-- TASK --
The whole listing below needs to be retyped without a single change.

-- DATA BLOCK --

[Start of Attachment]

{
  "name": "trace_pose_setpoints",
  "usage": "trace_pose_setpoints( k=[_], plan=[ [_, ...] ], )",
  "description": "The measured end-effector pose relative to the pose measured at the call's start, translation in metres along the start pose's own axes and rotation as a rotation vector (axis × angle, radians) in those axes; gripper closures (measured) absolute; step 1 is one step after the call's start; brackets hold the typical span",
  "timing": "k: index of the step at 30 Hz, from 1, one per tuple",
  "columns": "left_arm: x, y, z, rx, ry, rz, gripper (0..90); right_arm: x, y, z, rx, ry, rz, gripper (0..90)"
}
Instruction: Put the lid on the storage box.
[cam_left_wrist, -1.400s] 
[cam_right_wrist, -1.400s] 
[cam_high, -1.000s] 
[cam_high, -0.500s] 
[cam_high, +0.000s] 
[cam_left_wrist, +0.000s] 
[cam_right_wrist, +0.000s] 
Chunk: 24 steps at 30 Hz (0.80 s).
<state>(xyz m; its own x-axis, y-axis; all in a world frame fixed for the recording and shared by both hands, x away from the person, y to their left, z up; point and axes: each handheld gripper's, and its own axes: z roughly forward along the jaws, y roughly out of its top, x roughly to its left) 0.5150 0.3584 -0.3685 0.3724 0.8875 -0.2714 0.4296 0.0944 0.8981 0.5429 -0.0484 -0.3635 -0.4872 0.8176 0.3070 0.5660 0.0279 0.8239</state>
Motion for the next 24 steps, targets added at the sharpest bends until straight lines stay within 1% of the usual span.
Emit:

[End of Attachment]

-- ANSWER FOR THE TASK --
{
  "name": "trace_pose_setpoints",
  "usage": "trace_pose_setpoints( k=[_], plan=[ [_, ...] ], )",
  "description": "The measured end-effector pose relative to the pose measured at the call's start, translation in metres along the start pose's own axes and rotation as a rotation vector (axis × angle, radians) in those axes; gripper closures (measured) absolute; step 1 is one step after the call's start; brackets hold the typical span",
  "timing": "k: index of the step at 30 Hz, from 1, one per tuple",
  "columns": "left_arm: x, y, z, rx, ry, rz, gripper (0..90); right_arm: x, y, z, rx, ry, rz, gripper (0..90)"
}
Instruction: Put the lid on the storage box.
[cam_left_wrist, -1.400s] 
[cam_right_wrist, -1.400s] 
[cam_high, -1.000s] 
[cam_high, -0.500s] 
[cam_high, +0.000s] 
[cam_left_wrist, +0.000s] 
[cam_right_wrist, +0.000s] 
Chunk: 24 steps at 30 Hz (0.80 s).
<state>(xyz m; its own x-axis, y-axis; all in a world frame fixed for the recording and shared by both hands, x away from the person, y to their left, z up; point and axes: each handheld gripper's, and its own axes: z roughly forward along the jaws, y roughly out of its top, x roughly to its left) 0.5150 0.3584 -0.3685 0.3724 0.8875 -0.2714 0.4296 0.0944 0.8981 0.5429 -0.0484 -0.3635 -0.4872 0.8176 0.3070 0.5660 0.0279 0.8239</state>
Motion for the next 24 steps, targets added at the sharpest bends until straight lines stay within 1% of the usual span.
Emit:

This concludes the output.